── Provided records ──

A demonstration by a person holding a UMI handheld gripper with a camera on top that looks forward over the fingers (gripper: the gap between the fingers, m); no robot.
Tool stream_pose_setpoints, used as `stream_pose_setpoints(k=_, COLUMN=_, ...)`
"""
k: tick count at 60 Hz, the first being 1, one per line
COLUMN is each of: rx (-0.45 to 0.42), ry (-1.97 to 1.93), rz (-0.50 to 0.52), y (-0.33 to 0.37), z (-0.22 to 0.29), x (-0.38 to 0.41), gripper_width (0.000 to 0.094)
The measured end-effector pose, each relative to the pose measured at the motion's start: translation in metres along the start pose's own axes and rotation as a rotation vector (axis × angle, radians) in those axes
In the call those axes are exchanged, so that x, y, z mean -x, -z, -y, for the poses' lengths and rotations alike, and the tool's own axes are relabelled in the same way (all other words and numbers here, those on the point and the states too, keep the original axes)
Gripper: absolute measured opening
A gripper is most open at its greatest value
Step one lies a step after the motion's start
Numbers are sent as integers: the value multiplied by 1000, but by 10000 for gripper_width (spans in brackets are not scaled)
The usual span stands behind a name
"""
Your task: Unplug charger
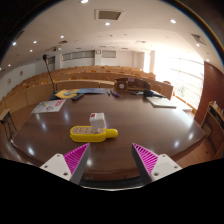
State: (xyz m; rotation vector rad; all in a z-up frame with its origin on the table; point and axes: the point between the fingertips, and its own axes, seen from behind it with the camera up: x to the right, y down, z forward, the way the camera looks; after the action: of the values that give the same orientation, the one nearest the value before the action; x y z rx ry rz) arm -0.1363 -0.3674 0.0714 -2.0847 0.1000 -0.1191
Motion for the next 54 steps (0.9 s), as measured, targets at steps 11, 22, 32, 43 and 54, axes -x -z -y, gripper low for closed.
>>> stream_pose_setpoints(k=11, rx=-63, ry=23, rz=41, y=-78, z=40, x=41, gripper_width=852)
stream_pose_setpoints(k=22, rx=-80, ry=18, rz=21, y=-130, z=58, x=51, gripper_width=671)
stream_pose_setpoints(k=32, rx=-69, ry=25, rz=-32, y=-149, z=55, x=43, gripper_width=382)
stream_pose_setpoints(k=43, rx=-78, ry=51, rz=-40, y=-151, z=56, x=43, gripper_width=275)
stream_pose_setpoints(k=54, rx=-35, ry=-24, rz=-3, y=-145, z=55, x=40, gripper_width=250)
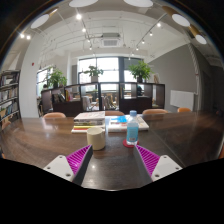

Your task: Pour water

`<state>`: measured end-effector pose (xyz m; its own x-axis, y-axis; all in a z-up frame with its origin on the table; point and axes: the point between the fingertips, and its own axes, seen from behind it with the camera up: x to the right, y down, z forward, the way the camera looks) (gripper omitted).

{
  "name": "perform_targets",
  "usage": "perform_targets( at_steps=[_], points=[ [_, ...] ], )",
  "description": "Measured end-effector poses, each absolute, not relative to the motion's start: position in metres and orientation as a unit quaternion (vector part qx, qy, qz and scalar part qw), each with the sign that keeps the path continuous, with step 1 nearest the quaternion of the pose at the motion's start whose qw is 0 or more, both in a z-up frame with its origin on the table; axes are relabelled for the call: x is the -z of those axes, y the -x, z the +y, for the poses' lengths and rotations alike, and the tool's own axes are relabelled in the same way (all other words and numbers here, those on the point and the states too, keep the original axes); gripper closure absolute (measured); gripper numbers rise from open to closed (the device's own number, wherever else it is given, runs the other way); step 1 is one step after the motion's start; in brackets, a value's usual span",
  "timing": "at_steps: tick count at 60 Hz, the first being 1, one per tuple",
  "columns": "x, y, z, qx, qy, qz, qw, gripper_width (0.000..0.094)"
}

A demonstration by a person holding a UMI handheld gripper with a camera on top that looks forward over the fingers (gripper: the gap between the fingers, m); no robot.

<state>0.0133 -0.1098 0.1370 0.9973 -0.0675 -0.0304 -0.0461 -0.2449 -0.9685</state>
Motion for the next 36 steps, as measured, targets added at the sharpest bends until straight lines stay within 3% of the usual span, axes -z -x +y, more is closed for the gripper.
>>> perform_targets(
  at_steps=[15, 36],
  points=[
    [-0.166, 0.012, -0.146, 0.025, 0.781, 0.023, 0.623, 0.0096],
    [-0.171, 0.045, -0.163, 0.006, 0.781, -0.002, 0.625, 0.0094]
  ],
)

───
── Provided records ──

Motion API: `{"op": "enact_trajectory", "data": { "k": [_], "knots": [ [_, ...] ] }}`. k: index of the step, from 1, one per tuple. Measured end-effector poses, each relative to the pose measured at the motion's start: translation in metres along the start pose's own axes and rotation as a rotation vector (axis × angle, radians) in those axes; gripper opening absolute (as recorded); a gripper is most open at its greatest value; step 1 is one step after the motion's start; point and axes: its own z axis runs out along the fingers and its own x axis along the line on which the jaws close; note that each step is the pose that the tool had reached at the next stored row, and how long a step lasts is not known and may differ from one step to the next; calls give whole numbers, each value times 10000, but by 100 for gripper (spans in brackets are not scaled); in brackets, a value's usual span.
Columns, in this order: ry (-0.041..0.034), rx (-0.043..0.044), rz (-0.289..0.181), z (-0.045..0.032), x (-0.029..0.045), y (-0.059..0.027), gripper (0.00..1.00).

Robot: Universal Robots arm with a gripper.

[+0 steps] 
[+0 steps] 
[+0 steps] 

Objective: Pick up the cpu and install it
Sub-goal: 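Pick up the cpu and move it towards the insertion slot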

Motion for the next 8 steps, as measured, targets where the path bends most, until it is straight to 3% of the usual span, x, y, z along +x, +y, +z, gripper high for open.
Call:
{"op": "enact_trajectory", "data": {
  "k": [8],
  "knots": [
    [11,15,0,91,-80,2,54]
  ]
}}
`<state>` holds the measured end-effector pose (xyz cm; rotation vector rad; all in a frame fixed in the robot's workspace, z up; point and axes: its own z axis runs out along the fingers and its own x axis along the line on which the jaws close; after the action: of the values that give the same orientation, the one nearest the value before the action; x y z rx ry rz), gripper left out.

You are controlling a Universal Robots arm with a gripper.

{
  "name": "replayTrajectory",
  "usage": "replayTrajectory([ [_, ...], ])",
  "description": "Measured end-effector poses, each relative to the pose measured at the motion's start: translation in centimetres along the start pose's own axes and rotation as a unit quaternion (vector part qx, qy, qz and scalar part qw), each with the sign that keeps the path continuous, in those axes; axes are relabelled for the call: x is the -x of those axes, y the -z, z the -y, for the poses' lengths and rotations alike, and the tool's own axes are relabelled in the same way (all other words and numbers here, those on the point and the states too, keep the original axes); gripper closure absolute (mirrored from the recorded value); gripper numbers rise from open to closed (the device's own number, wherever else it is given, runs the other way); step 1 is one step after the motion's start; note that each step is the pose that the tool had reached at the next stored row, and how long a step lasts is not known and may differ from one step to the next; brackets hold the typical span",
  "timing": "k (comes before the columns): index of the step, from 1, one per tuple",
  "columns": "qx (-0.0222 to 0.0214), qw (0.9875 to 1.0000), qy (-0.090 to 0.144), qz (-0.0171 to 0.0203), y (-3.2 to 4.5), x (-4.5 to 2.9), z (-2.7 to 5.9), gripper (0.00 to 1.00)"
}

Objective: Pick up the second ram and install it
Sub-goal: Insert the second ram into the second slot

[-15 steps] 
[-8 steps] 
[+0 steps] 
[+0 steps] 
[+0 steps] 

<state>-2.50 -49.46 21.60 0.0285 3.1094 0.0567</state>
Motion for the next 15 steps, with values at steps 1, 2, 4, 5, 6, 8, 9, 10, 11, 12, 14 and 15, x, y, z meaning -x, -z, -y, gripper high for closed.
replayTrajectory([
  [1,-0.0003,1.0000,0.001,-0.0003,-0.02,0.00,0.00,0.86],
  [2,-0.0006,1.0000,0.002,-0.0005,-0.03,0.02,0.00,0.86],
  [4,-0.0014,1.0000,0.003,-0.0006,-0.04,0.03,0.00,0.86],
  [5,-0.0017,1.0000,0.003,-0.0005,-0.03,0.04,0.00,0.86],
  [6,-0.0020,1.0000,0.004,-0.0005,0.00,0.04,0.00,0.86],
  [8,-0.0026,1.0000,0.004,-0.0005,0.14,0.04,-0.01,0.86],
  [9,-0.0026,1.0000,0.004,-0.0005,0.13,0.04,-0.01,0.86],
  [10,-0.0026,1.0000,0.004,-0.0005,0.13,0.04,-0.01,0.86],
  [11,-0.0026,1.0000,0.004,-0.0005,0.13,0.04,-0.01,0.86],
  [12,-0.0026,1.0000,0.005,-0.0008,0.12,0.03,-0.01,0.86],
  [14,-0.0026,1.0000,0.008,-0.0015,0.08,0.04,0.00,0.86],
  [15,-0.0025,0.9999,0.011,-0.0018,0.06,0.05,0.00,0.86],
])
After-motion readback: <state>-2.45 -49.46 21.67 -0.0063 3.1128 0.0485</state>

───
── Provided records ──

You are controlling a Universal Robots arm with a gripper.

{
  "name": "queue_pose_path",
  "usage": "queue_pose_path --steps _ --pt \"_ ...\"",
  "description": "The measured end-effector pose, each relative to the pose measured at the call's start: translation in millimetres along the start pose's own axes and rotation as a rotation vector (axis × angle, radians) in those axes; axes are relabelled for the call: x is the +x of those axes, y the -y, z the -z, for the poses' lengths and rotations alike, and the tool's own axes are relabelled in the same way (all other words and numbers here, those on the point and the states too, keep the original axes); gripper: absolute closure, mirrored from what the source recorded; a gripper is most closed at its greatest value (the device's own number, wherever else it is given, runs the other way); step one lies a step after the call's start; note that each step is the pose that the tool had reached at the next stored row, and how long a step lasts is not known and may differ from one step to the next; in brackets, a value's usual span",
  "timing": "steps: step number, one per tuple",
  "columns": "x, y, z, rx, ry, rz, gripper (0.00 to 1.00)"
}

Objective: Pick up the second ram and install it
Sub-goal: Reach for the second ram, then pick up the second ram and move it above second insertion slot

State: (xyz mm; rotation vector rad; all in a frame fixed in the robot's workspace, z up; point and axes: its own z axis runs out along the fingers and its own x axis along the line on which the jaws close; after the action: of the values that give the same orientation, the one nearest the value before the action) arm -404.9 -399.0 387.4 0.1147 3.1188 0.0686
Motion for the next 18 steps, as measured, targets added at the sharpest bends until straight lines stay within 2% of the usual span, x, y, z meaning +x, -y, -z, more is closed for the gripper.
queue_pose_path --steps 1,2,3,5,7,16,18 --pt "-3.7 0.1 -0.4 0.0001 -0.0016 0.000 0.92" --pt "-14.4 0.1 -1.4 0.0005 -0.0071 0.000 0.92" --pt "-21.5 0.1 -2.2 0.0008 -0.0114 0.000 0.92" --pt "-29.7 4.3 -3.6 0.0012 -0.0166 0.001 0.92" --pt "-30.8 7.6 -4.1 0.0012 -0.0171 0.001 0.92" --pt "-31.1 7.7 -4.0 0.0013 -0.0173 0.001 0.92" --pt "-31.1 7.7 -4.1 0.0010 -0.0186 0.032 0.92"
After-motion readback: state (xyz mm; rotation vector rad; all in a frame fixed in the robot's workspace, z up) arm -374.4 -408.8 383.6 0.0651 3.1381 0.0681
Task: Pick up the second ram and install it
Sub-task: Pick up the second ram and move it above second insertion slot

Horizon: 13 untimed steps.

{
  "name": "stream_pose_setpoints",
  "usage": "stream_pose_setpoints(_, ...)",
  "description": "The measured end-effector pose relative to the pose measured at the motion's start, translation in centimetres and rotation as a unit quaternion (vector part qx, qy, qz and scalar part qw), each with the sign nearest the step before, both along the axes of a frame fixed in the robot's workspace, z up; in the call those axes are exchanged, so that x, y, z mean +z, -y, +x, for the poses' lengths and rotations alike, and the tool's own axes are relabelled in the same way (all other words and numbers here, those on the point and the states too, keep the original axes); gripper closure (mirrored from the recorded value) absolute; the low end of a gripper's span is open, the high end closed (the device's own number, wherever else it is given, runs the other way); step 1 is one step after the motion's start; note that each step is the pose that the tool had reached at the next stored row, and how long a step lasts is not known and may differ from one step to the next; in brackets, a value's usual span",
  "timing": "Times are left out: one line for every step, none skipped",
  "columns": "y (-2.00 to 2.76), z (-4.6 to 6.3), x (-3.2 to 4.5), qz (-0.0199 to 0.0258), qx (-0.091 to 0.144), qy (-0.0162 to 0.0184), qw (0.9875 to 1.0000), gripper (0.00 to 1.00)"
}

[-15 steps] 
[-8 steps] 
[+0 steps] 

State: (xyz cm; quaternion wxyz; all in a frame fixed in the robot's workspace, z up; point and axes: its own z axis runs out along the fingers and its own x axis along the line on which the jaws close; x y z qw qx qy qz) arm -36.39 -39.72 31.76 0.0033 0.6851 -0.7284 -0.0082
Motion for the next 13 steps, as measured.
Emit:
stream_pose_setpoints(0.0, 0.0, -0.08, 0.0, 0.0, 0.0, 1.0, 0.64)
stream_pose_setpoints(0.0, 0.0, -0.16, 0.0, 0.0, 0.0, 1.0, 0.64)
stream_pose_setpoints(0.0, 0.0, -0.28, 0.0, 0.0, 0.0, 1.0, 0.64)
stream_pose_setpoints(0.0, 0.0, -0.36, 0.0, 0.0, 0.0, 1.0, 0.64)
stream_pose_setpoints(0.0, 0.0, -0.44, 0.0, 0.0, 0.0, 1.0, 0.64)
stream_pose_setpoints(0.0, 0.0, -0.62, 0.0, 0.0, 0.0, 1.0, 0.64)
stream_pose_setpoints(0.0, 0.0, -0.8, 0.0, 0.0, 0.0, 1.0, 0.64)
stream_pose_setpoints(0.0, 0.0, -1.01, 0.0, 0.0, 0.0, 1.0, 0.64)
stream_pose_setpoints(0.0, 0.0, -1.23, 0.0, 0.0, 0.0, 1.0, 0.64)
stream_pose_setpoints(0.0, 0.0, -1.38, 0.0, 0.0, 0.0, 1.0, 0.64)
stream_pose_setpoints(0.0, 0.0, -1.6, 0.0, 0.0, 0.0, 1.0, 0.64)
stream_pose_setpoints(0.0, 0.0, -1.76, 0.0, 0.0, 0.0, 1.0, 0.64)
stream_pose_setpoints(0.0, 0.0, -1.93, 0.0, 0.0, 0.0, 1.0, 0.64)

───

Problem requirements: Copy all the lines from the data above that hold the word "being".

Answer for this exercise:
k: tick count at 60 Hz, the first being 1, one per line
  "timing": "at_steps: tick count at 60 Hz, the first being 1, one per tuple",

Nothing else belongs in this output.